# EXERCISE INSTRUCTIONS
Word for word, retype the lines from the one containing "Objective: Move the" to the last line of the data below, both ends included.

# GIVEN INFORMATION
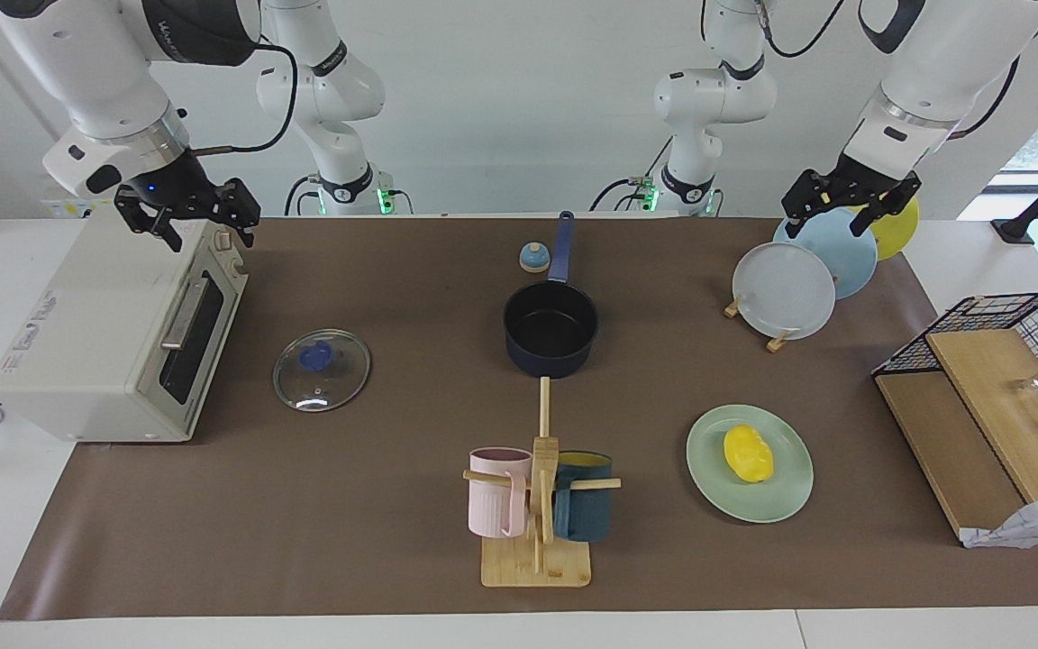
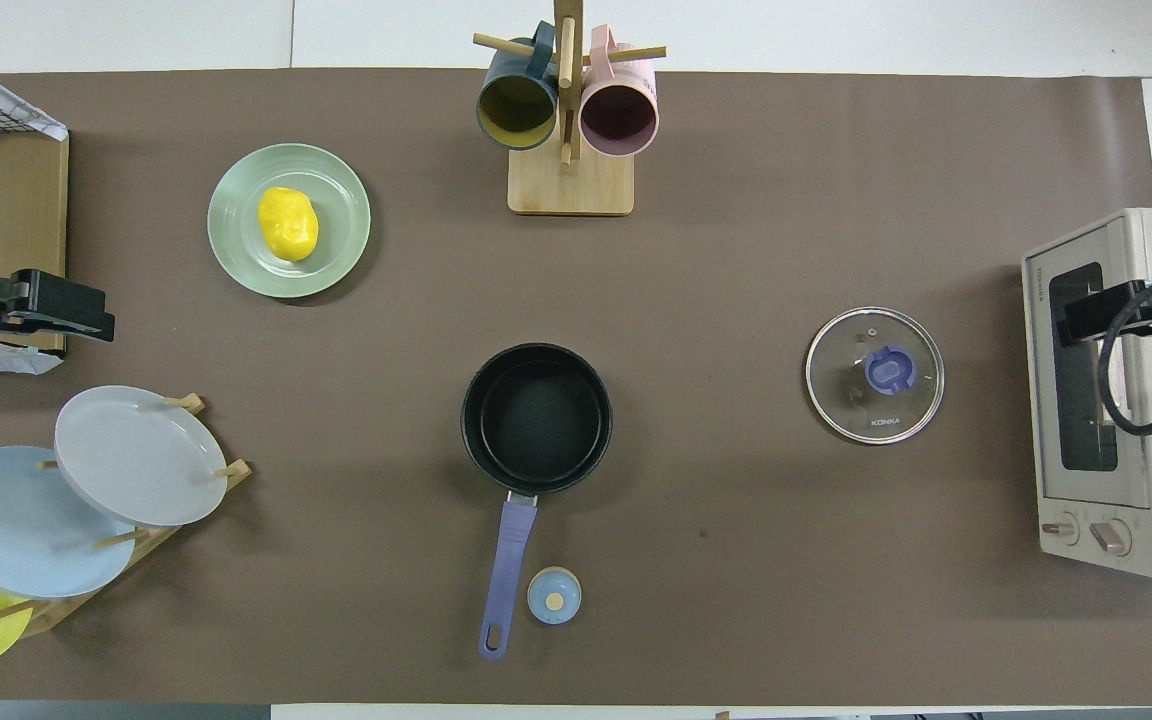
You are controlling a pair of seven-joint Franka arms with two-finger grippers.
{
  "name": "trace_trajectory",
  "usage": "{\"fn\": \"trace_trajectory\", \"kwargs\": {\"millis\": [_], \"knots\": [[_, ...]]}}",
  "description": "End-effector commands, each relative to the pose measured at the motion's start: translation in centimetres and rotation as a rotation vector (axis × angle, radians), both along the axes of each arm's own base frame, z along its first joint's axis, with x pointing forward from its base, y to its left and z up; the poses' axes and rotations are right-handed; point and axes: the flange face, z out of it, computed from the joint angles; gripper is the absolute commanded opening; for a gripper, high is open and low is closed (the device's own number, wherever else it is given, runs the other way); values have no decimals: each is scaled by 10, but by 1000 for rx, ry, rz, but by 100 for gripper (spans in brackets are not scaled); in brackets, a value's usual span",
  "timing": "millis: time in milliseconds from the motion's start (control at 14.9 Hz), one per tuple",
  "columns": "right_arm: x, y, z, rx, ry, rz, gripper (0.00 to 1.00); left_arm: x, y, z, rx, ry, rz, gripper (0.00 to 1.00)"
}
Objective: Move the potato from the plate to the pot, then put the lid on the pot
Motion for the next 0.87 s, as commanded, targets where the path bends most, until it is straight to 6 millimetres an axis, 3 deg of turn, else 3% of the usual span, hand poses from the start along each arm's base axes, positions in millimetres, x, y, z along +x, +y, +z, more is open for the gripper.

# ANSWER BELOW
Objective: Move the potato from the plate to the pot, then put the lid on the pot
Motion for the next 0.87 s, as commanded, targets where the path bends most, until it is straight to 6 millimetres an axis, 3 deg of turn, else 3% of the usual span, hand poses from the start along each arm's base axes, positions in millimetres, x, y, z along +x, +y, +z, more is open for the gripper.

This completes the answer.